What is being asked
Leave out the pictures, and retype the remaining data exactly.

Given information
+===+

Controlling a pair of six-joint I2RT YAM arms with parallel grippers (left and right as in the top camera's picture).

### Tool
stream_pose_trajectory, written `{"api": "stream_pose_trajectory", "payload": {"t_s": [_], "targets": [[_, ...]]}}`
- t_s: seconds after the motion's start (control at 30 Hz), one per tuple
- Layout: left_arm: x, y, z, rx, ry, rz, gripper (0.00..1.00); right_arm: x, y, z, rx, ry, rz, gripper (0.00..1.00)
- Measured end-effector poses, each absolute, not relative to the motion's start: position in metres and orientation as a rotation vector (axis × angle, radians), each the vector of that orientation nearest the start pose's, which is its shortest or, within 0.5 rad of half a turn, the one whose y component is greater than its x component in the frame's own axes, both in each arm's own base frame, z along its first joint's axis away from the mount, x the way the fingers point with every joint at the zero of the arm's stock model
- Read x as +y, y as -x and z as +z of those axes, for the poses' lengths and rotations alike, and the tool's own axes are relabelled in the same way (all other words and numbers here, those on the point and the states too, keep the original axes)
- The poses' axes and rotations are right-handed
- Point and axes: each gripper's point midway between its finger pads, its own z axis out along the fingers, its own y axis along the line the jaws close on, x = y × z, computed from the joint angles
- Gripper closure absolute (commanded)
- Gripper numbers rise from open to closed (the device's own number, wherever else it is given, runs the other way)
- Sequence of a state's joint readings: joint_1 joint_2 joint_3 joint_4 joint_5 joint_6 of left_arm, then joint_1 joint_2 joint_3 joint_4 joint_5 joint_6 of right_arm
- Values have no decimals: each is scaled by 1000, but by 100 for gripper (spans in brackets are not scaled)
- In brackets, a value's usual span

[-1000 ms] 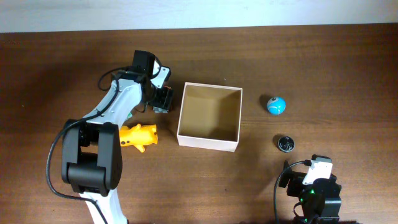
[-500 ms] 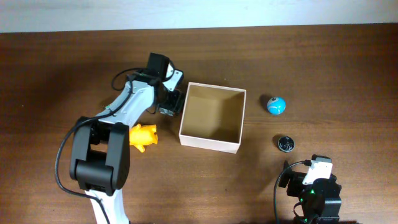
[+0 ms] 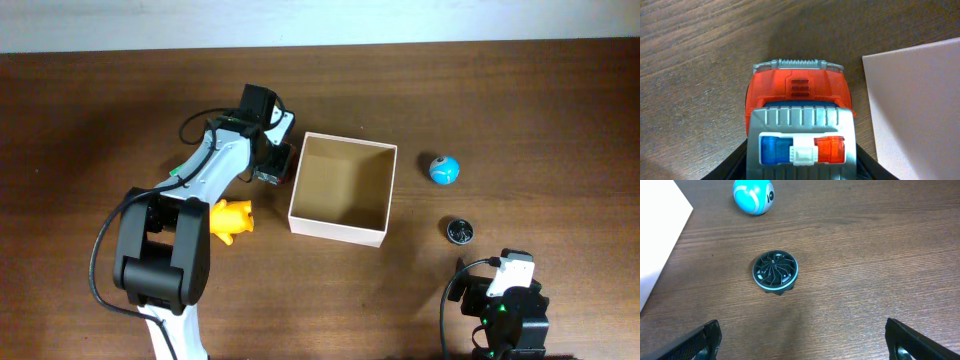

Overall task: Pack container
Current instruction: 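Lift the truck with the left gripper and lower it into the box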

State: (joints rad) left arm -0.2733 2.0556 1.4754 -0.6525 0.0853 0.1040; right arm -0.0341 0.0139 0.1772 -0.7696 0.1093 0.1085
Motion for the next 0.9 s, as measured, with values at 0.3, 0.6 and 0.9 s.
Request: {"api": "stream_pose_trajectory", "payload": {"t_s": [0.3,0.6,0.9], "targets": [[-132,-449,67,2781,-538,-94,64,-25,-188,77,2163,-218,-77,1],[-135,-466,154,2712,-517,-57,64,-25,-188,77,2163,-218,-77,1],[-195,-431,209,2662,-518,-203,64,-25,-188,77,2163,-217,-77,1]]}}
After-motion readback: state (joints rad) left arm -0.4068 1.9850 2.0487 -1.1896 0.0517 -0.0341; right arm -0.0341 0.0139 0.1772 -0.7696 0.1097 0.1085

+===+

Result of this task
Controlling a pair of six-joint I2RT YAM arms with parallel grippers (left and right as in the top camera's picture).

### Tool
stream_pose_trajectory, written `{"api": "stream_pose_trajectory", "payload": {"t_s": [_], "targets": [[_, ...]]}}`
- t_s: seconds after the motion's start (control at 30 Hz), one per tuple
- Layout: left_arm: x, y, z, rx, ry, rz, gripper (0.00..1.00); right_arm: x, y, z, rx, ry, rz, gripper (0.00..1.00)
- Measured end-effector poses, each absolute, not relative to the motion's start: position in metres and orientation as a rotation vector (axis × angle, radians), each the vector of that orientation nearest the start pose's, which is its shortest or, within 0.5 rad of half a turn, the one whose y component is greater than its x component in the frame's own axes, both in each arm's own base frame, z along its first joint's axis away from the mount, x the way the fingers point with every joint at the zero of the arm's stock model
- Read x as +y, y as -x and z as +z of those axes, for the poses' lengths and rotations alike, and the tool's own axes are relabelled in the same way (all other words and numbers here, those on the point and the states too, keep the original axes)
- The poses' axes and rotations are right-handed
- Point and axes: each gripper's point midway between its finger pads, its own z axis out along the fingers, its own y axis along the line the jaws close on, x = y × z, computed from the joint angles
- Gripper closure absolute (commanded)
- Gripper numbers rise from open to closed (the device's own number, wherever else it is given, runs the other way)
- Sequence of a state's joint readings: joint_1 joint_2 joint_3 joint_4 joint_5 joint_6 of left_arm, then joint_1 joint_2 joint_3 joint_4 joint_5 joint_6 of right_arm
- Values have no decimals: each is scaled by 1000, but by 100 for gripper (spans in brackets are not scaled)
- In brackets, a value's usual span

[-1000 ms] 
[-500 ms] 
[+0 ms] 

Overall task: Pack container
Current instruction: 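Lift the truck with the left gripper and lower it into the box
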
State: (joints rad) left arm -0.2733 2.0556 1.4754 -0.6525 0.0853 0.1040; right arm -0.0341 0.0139 0.1772 -0.7696 0.1093 0.1085
Motion for the next 0.9 s, as measured, with values at 0.3, 0.6 and 0.9 s.
Request: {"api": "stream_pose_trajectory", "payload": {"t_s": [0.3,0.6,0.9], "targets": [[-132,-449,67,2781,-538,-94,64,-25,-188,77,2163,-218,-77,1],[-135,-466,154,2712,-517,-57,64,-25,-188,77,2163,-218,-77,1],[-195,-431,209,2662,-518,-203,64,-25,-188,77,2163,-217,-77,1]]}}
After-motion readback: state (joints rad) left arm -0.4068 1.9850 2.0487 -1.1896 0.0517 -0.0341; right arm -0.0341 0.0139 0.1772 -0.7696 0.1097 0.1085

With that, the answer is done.